Mathematica also appears to have some memory leak issues which can come into play for very long modeling runs. To address this, we implemented a MemoryLimit on SymbolicRegression to avoid runaway consumption of RAM and disk space.
- Introduced two new functions related to data completeness, DataCompletenessMap and DataCompletenessPlot, which provide a visual assessment of the presence of non-numeric elements in a data set.

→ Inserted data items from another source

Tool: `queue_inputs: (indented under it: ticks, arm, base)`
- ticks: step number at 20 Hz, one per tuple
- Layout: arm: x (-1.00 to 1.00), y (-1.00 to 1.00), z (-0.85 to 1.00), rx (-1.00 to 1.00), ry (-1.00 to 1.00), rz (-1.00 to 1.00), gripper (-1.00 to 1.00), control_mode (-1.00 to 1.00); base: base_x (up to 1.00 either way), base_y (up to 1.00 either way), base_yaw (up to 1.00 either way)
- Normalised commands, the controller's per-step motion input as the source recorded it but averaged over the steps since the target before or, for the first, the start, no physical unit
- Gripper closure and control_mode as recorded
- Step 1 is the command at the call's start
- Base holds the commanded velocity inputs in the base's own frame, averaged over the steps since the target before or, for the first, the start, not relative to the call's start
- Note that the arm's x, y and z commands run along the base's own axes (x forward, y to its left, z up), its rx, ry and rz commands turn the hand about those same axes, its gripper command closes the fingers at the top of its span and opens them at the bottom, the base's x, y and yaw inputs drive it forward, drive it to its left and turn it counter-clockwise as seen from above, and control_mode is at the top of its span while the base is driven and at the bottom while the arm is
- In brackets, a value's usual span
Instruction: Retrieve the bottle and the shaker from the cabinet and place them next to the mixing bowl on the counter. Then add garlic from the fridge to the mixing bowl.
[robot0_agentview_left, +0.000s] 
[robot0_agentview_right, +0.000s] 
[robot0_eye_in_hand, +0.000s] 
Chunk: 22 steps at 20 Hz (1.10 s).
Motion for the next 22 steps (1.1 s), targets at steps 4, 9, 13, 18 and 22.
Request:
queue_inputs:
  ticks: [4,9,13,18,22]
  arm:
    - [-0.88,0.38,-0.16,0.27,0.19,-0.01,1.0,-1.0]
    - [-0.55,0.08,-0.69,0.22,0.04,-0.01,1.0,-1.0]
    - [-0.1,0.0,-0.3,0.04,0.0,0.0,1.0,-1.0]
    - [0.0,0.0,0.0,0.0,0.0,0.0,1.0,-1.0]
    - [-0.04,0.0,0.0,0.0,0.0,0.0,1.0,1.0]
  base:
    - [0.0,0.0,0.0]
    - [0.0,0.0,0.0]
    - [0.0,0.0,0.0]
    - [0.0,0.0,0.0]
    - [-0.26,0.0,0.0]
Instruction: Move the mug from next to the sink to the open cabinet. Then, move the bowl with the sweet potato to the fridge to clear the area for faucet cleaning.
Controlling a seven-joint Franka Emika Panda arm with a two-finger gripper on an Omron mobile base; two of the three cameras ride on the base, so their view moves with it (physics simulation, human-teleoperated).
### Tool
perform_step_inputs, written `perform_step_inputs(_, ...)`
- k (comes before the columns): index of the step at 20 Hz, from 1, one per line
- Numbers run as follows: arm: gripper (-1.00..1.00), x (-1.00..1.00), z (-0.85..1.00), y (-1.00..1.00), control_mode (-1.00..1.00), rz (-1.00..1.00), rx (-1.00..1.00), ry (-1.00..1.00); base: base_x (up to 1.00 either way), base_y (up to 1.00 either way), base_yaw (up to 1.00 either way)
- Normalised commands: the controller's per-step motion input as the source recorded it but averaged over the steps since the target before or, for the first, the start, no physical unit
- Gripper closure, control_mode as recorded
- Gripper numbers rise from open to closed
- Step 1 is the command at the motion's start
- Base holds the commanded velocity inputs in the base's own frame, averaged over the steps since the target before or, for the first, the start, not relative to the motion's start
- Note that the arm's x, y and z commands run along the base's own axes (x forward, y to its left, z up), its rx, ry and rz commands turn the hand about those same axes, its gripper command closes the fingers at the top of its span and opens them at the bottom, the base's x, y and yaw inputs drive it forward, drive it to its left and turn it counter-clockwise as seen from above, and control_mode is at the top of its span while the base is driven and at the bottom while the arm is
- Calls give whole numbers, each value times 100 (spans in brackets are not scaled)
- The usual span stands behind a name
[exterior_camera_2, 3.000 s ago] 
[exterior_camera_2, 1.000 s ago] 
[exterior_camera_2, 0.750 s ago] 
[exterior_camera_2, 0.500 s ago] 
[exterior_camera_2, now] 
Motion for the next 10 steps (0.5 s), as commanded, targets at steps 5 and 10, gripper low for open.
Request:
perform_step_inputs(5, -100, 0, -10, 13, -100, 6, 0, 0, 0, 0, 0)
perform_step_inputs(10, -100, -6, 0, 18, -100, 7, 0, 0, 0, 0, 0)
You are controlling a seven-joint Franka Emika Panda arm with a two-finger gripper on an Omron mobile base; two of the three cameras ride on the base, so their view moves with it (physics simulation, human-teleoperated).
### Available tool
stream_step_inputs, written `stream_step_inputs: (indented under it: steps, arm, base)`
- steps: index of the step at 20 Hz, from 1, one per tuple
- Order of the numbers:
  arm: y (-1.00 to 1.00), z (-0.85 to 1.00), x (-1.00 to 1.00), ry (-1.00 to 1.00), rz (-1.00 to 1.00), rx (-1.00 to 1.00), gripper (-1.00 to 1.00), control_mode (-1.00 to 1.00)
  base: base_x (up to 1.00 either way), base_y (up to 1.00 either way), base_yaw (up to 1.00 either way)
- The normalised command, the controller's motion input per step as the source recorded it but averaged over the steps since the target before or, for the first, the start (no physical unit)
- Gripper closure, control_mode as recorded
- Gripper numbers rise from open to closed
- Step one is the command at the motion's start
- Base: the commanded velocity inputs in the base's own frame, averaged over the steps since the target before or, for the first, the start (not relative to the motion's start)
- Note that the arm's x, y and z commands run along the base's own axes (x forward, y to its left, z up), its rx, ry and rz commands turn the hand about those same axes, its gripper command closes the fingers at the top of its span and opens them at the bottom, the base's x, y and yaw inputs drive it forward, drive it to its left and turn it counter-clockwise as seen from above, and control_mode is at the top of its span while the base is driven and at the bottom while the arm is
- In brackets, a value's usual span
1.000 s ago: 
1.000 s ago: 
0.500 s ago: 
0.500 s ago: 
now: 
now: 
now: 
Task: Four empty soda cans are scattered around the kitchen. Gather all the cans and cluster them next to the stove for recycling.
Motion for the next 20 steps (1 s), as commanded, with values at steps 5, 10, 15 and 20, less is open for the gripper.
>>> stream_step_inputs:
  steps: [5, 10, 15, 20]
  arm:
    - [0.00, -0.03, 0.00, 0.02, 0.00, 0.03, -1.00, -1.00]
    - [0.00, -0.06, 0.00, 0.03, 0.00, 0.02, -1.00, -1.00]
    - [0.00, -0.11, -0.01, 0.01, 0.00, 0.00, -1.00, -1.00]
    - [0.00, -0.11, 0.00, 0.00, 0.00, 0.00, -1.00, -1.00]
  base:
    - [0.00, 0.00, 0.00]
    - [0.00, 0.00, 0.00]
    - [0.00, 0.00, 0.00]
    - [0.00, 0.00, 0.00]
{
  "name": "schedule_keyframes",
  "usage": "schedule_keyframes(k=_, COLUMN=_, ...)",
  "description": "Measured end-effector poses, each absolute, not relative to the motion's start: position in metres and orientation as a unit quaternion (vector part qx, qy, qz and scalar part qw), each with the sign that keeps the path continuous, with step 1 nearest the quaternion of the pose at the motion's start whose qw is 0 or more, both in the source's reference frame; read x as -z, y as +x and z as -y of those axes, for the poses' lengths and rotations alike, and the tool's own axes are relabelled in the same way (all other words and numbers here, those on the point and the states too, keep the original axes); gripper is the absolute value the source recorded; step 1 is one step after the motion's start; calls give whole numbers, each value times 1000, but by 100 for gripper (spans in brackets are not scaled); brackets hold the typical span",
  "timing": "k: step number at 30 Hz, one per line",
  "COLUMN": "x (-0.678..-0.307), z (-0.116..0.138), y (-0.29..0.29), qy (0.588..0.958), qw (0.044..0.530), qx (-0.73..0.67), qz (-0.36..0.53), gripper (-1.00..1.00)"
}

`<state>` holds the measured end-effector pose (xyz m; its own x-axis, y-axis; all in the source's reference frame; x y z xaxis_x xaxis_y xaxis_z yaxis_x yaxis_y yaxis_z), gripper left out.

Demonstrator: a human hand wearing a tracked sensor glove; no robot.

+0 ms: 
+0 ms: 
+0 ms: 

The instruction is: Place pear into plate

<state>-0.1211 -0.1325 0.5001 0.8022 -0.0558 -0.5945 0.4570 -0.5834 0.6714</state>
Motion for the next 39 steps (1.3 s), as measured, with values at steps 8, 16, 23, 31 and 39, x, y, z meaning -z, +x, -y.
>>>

- Addressed a problem wherein models could be assessed on a smaller than expected fraction of the data set even though the individual variables satisfied the completeness threshold specified by the NumericColumnThreshold. Hence, we introduced a new option NumericPredictionRequirement (default associated with SymbolicRegression) which sets the minimum fraction of data records which must be numerically evaluatable by a model for the non- numerics to be automatically excluded from the assessment of ModelQuality. Along with this change, the NumericColumnThreshold default has been set to Automatic which will use the NumericPredictionRequirement as its threshold.
- Modified SmallPlot so that it stays unevaluated if the input format is not recognized. This allows it to be used as a pure function for options such as ToolTipFunction.
- Implemented a default Mesh -> Automatic setting for CorrelationMatrixPlot which will suppress the mesh if a large number of data columns are being plotted. Also trapped the situation where nominally numeric columns didn't have any numeric overlap.
- Modified SymbolicRegression so that StoreModelSet can be used within the GenerationMonitor, CascadeMonitor, RunMonitor or EvolutionMonitor pure functions.
- Implemented a MemoryLimit option for SymbolicRegression to guard against the Mathematica kernel memory leaks during the model search. This places an upper bound on the incremental memory required during each of the IndependentEvolutions. Additionally, a MemoryMonitor option was created which can return the profile of memory consumption over the course of each kernel's model search.